We realize that this holding results in a substantial windfall to taxpayer in that it undoubtedly would have had to pay property taxes based on the full value of the proceeds it received for its gas production had all of such proceeds been timely received and reported in the tax years in question without the necessity of the federal litigation against the gas purchaser.
Nevertheless, we must construe and apply the statutory language authorizing retroactive property tax assessments as it is written, and we cannot, without engaging in impermissible "judicial legislation" under the guise of statutory construction, presently find any statutory authorization for the retroactive assessments at issue here. See County Board of Equalization v. Nupetco Associates, supra (windfall immaterial because remedy for statutory loophole is for legislature to create, not courts); see also Skidmore v. O'Rourke, 152 Colo. 470, 383 P.2d 473 (1963) (General Assembly has exclusive power to determine the extent of authority of county officials to assess and collect property taxes).

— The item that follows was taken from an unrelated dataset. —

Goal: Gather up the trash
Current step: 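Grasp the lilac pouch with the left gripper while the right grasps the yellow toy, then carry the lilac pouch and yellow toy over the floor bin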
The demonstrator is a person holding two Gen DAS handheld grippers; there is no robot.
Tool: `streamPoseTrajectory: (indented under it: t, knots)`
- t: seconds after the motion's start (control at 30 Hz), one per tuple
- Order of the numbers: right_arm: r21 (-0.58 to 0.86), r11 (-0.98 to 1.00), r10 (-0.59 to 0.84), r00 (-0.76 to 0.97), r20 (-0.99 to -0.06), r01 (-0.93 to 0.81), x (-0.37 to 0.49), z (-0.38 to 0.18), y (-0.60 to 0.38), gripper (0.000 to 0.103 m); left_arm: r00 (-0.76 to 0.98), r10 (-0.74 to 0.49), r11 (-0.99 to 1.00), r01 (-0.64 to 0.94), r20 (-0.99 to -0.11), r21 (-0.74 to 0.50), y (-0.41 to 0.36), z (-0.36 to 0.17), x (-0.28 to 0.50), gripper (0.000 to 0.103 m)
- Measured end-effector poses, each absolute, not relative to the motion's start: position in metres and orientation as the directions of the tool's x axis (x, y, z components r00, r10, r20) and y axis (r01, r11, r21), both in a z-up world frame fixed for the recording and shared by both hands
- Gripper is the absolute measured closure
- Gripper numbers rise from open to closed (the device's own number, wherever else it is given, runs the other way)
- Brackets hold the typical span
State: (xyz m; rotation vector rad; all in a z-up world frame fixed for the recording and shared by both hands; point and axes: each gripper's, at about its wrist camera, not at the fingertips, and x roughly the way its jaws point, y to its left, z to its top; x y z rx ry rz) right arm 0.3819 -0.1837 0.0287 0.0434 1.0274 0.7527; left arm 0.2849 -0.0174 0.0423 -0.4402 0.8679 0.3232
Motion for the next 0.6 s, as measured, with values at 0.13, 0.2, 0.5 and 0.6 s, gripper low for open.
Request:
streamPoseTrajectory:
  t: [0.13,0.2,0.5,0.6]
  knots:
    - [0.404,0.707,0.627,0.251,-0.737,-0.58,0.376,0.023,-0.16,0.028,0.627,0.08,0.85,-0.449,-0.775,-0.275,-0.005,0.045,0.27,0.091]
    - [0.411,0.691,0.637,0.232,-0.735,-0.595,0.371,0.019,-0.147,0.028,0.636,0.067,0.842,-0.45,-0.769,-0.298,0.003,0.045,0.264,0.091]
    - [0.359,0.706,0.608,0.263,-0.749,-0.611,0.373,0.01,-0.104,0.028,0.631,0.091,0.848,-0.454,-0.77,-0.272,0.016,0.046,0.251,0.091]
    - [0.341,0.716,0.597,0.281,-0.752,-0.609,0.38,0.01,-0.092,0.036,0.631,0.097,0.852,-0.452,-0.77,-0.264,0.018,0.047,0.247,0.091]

We also note that, by restricting the authority to make retroactive property tax assessments to certain limited circumstances, the current statutory scheme has the positive result of recognizing some degree of finality in the assessment of property taxes against specific properties. See Chicago Gravel Co. v. Rosewell, supra; Tacoma Goodwill Industries Rehabilitation Center, Inc. v. County of Pierce, supra.
In light of this disposition of taxpayer's appeal, we do not reach the issues raised by the BOE's cross-appeal.
Accordingly, the order of the BAA is reversed, and the cause is remanded to the BAA with directions to abate the retroactive property tax assessments against taxpayer in their entirety.
JUDGE RULAND and JUDGE ENOCH concur.